- [WHAT YOU NEED TO DO]: Spot each line in the data below containing "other" and copy it.

- [PROVIDED INFORMATION]:

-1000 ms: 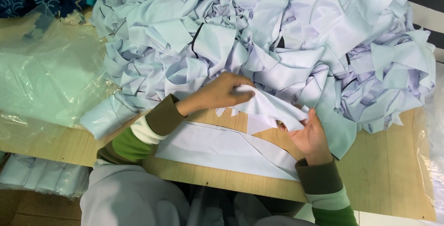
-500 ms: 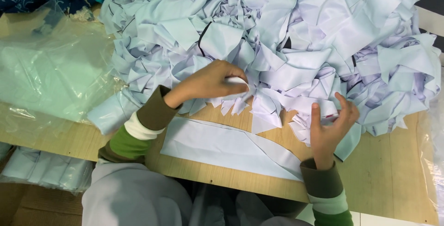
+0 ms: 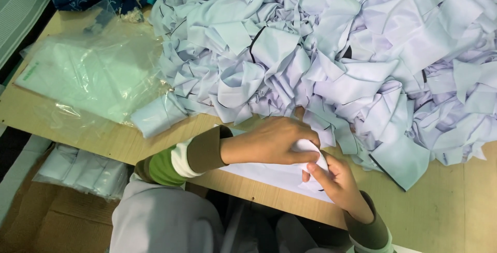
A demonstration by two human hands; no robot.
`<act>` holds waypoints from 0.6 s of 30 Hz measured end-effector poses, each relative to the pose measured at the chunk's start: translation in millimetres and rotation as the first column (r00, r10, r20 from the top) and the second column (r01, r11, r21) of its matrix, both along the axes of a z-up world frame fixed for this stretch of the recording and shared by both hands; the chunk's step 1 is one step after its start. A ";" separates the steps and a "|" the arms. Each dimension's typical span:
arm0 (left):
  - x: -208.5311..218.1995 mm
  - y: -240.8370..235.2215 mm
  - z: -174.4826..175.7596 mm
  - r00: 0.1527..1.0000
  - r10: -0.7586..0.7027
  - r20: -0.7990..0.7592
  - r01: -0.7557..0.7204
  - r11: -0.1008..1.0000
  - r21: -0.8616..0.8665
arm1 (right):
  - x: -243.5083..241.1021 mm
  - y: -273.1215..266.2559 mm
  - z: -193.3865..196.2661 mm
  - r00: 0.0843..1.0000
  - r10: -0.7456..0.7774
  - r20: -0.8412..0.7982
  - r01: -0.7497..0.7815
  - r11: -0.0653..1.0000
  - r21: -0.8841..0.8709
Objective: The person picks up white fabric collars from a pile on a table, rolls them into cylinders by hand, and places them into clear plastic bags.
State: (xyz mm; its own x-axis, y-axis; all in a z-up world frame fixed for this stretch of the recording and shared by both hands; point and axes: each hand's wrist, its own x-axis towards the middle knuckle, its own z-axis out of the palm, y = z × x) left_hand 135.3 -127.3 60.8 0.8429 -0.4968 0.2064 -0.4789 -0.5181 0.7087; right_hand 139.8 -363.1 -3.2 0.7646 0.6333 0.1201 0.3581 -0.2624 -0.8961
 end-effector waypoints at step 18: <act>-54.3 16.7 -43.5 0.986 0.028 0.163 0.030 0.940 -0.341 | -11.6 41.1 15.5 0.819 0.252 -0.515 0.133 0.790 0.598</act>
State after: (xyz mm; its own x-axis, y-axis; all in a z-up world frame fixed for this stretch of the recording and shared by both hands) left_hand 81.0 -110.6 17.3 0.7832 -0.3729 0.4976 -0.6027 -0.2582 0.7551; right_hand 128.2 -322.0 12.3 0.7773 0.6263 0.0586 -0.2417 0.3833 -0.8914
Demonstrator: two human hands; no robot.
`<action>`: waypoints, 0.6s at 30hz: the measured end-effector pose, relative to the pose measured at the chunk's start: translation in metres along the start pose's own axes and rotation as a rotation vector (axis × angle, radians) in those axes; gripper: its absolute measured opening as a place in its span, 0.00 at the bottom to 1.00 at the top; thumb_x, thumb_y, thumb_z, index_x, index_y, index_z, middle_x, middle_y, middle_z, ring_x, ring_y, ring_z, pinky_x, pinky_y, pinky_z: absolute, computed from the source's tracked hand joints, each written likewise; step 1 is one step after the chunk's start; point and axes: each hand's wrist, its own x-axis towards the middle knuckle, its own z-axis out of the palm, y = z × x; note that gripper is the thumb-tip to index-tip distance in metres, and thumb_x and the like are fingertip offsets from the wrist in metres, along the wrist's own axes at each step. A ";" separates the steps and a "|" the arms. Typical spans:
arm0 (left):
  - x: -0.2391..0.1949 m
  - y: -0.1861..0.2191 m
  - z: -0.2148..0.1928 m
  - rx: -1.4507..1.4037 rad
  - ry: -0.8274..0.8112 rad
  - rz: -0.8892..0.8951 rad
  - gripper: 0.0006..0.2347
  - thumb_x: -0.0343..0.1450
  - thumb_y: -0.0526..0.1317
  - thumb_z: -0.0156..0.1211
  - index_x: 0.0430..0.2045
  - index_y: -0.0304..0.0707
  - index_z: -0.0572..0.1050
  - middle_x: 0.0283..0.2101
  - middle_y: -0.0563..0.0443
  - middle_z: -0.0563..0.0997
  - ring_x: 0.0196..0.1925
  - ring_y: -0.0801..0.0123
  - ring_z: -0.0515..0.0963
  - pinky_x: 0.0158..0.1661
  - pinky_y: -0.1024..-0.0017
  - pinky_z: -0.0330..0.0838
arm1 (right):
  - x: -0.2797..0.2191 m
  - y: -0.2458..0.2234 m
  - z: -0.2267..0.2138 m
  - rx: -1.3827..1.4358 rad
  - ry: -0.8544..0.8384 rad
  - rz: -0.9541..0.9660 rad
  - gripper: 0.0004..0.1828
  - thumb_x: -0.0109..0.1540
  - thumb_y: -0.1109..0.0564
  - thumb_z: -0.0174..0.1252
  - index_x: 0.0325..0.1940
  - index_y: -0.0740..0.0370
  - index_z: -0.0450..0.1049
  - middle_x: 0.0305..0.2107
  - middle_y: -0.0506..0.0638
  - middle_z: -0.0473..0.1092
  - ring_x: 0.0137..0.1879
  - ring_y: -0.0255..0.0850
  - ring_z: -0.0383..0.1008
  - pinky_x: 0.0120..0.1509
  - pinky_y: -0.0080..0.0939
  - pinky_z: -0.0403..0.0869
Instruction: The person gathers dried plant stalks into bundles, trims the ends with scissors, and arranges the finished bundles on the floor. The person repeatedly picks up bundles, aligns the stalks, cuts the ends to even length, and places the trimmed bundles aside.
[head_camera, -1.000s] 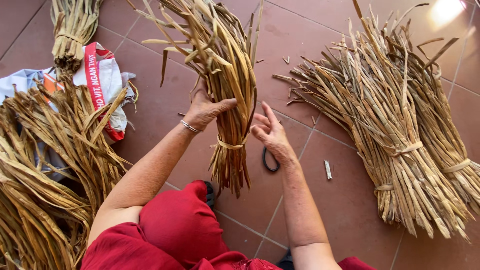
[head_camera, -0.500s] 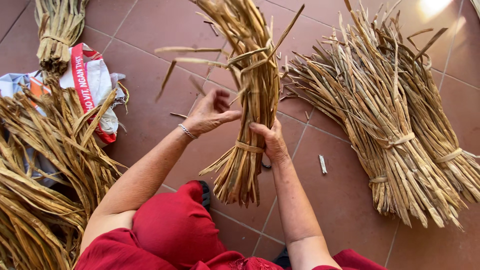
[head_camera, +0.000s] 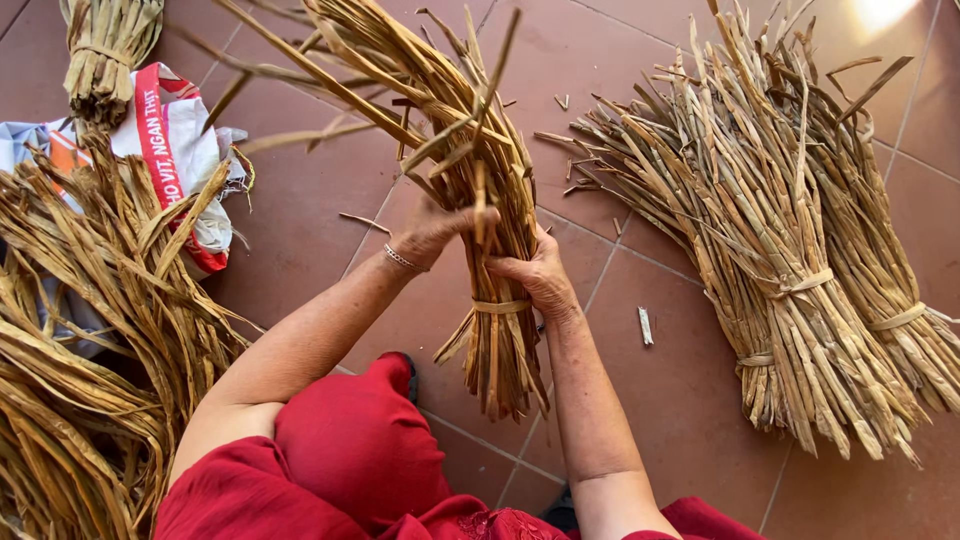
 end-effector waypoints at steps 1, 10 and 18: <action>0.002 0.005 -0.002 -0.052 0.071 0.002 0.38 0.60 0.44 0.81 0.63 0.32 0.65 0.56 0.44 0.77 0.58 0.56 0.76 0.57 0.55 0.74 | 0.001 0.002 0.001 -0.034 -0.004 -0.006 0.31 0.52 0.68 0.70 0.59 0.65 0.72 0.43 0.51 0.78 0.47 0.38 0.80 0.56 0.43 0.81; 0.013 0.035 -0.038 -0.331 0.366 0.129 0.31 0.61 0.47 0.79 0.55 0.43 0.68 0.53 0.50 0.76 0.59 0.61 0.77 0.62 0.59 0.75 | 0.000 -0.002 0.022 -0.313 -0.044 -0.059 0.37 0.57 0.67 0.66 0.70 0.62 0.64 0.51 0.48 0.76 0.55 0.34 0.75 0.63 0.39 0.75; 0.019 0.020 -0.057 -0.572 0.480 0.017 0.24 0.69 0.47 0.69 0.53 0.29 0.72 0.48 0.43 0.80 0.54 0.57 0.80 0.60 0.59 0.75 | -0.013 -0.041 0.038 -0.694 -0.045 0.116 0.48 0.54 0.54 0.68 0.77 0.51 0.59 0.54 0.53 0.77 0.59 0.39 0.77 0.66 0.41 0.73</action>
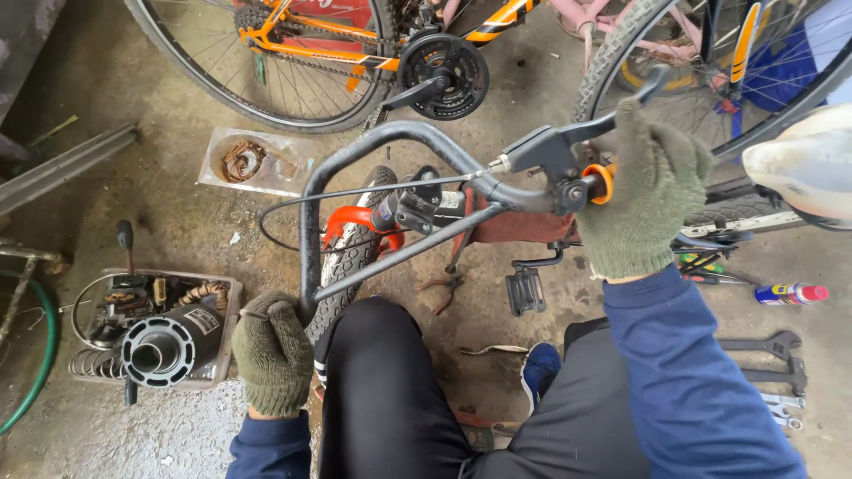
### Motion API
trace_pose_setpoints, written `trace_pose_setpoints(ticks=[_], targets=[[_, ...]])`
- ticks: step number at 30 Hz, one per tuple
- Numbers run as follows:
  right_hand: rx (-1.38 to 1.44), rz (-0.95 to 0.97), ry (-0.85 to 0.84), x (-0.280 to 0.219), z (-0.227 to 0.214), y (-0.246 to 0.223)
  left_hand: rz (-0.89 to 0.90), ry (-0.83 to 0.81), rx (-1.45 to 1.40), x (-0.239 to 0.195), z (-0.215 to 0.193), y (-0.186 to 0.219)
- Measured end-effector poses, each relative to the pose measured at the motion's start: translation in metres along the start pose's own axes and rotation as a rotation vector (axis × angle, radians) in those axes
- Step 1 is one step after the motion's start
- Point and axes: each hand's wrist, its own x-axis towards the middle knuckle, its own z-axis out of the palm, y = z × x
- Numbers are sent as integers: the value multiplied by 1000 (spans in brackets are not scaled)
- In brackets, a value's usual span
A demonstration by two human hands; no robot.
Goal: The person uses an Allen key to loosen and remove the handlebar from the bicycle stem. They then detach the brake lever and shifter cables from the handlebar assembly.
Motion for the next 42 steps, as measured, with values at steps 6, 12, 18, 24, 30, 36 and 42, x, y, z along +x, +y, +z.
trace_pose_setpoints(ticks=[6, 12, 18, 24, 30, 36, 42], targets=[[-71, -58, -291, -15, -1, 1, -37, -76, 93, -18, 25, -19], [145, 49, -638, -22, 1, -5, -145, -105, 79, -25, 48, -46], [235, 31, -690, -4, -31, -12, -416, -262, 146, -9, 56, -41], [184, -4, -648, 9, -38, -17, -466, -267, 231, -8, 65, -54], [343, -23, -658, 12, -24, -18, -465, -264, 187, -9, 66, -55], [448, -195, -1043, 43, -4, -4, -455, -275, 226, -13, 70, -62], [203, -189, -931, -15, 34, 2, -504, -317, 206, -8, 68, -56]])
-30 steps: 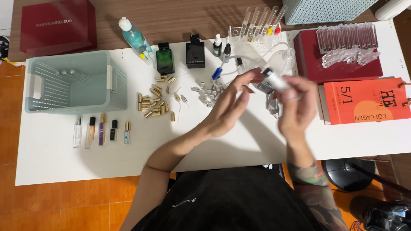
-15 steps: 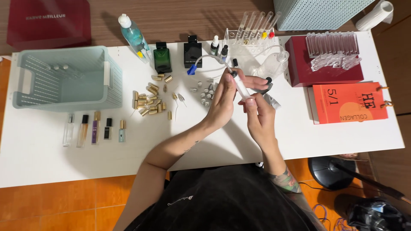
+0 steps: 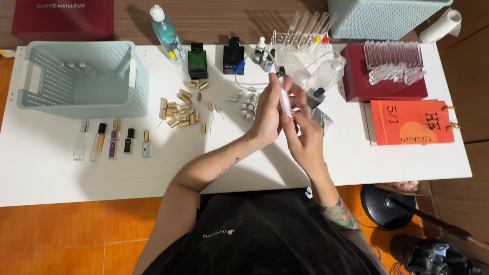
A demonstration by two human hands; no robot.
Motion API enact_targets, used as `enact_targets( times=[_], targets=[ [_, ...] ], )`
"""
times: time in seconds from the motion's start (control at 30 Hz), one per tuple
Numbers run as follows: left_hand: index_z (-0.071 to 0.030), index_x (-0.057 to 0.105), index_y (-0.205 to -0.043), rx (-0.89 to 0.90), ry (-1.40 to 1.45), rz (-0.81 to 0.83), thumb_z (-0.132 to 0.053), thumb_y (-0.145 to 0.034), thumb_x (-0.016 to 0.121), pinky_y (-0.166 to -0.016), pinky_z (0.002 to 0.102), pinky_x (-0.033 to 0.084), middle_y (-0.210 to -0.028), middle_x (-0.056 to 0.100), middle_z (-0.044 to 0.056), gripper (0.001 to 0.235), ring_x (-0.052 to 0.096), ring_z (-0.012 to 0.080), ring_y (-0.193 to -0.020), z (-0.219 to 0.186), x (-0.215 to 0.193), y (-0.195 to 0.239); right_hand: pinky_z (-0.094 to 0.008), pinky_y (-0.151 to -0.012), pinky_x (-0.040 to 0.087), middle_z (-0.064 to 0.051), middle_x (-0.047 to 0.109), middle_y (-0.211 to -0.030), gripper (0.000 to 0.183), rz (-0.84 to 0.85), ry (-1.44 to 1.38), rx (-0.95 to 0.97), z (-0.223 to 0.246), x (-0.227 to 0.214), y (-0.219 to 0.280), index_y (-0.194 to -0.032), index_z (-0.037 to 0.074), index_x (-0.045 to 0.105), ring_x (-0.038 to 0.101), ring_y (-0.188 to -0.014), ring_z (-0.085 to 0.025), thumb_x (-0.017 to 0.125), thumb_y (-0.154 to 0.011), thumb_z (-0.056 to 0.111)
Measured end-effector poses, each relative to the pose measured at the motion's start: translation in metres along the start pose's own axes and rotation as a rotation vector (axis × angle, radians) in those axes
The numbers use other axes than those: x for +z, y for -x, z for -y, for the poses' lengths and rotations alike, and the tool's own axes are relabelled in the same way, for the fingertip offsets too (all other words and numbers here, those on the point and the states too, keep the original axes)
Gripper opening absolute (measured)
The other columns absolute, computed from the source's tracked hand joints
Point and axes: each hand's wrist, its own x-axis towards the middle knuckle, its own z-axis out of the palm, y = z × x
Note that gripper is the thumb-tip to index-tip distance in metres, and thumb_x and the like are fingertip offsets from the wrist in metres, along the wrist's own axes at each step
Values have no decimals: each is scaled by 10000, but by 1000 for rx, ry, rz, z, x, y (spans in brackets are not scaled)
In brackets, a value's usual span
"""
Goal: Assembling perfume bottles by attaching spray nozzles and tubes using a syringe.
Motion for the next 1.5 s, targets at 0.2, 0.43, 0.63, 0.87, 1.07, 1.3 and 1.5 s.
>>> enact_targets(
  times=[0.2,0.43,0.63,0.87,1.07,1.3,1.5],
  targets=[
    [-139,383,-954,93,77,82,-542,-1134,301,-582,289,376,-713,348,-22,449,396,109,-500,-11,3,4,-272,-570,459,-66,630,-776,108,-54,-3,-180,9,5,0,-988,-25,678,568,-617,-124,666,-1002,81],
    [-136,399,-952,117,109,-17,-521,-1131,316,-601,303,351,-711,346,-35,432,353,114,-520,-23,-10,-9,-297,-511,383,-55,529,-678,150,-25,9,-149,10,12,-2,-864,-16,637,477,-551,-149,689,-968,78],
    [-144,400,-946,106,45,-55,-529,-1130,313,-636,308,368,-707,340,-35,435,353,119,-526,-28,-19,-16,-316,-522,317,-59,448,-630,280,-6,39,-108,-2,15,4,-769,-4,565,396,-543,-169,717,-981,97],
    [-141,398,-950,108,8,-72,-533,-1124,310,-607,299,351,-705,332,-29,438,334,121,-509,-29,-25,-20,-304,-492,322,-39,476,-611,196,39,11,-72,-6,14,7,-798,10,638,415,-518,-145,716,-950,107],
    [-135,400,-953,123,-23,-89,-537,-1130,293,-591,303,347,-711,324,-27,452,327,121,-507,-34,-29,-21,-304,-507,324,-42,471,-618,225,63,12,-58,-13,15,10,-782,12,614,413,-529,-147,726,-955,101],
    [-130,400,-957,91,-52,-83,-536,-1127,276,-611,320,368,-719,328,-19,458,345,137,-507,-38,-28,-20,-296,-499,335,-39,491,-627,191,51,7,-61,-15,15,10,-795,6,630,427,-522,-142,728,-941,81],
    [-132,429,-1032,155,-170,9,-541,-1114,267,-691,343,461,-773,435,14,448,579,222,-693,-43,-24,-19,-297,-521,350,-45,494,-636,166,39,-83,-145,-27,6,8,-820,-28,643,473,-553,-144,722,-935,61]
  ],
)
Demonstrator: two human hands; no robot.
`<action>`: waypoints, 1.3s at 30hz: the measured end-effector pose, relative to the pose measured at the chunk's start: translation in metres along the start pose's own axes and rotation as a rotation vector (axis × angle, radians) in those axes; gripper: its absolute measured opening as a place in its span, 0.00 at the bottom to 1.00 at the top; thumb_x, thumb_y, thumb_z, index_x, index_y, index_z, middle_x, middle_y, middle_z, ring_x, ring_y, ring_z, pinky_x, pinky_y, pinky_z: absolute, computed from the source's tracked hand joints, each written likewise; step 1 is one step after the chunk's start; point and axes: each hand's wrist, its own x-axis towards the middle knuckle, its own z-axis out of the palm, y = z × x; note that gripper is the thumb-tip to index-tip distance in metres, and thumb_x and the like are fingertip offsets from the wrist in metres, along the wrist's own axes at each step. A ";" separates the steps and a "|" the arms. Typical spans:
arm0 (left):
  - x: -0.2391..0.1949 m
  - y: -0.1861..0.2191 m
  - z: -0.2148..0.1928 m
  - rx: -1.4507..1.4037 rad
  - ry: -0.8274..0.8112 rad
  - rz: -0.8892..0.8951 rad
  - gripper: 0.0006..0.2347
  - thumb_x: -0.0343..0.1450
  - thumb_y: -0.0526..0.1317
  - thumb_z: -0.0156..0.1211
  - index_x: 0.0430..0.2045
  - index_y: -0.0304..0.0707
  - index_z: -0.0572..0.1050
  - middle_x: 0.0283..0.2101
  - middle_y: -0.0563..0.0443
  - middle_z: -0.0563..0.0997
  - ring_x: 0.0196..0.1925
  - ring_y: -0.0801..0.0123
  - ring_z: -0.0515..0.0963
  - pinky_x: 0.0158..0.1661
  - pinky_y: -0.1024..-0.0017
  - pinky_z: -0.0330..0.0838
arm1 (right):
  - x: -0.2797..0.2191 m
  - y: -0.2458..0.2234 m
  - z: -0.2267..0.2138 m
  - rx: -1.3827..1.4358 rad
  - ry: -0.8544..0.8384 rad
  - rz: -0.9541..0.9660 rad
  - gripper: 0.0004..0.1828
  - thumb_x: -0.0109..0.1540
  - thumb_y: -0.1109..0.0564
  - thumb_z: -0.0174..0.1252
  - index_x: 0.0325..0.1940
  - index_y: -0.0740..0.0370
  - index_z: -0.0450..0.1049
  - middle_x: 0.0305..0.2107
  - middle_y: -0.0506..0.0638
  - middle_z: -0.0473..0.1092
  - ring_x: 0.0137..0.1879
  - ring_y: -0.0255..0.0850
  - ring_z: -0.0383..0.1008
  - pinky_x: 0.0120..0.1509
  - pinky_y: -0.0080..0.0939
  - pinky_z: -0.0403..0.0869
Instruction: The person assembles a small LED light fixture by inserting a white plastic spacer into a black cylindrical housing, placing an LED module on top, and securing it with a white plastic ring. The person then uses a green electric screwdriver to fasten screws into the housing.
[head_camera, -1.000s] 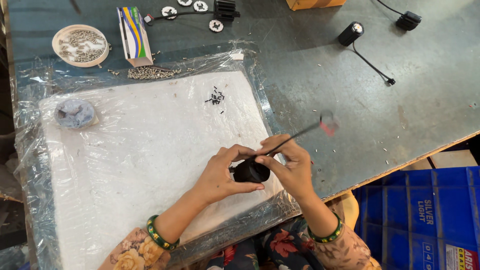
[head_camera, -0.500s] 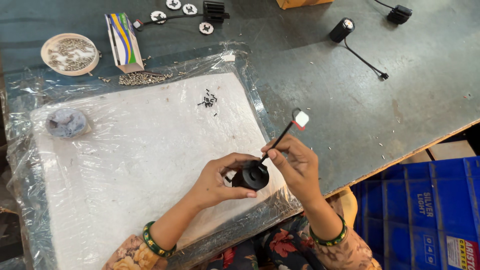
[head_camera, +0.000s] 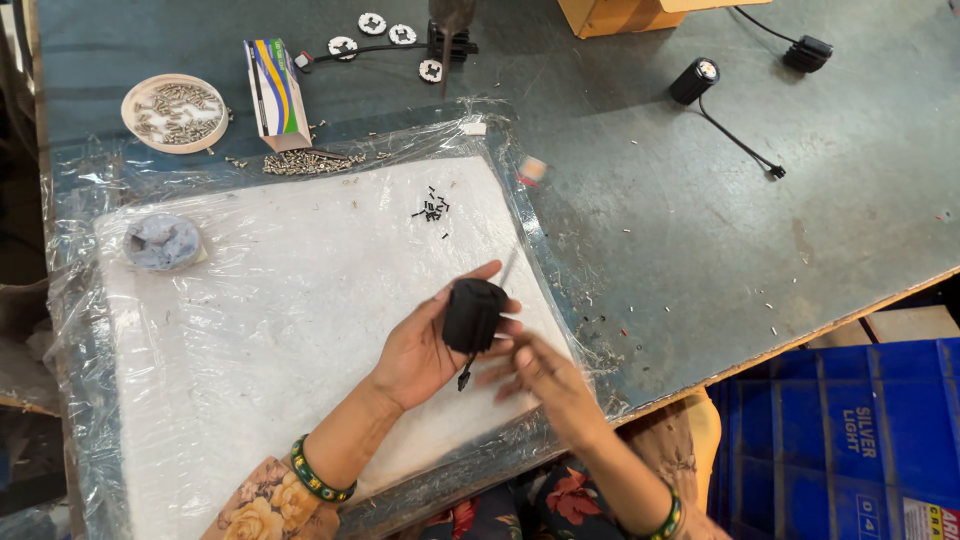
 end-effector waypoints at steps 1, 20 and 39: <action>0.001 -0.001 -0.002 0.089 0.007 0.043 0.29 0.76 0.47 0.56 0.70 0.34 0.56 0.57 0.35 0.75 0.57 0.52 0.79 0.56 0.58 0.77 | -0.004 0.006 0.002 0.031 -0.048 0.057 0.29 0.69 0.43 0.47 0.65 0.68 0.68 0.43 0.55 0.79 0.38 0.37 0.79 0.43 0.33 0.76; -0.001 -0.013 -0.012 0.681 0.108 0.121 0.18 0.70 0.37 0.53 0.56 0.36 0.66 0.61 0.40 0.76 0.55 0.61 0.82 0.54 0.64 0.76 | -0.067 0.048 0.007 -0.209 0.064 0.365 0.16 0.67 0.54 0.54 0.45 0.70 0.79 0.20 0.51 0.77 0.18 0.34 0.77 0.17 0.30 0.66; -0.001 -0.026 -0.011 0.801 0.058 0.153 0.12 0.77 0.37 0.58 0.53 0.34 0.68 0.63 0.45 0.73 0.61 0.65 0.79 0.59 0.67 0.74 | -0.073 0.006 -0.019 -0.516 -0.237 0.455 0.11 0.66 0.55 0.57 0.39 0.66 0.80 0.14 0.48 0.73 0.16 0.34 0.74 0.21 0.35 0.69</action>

- [EXPECTED ANSWER]:
The numbers use other axes than those: x for +z, y for -x, z for -y, for the poses' lengths and rotations alike, and the tool's own axes are relabelled in the same way, for the fingertip offsets too (all other words and numbers here, those on the point and the states too, keep the original axes)
The other columns absolute, computed from the source's tracked hand joints

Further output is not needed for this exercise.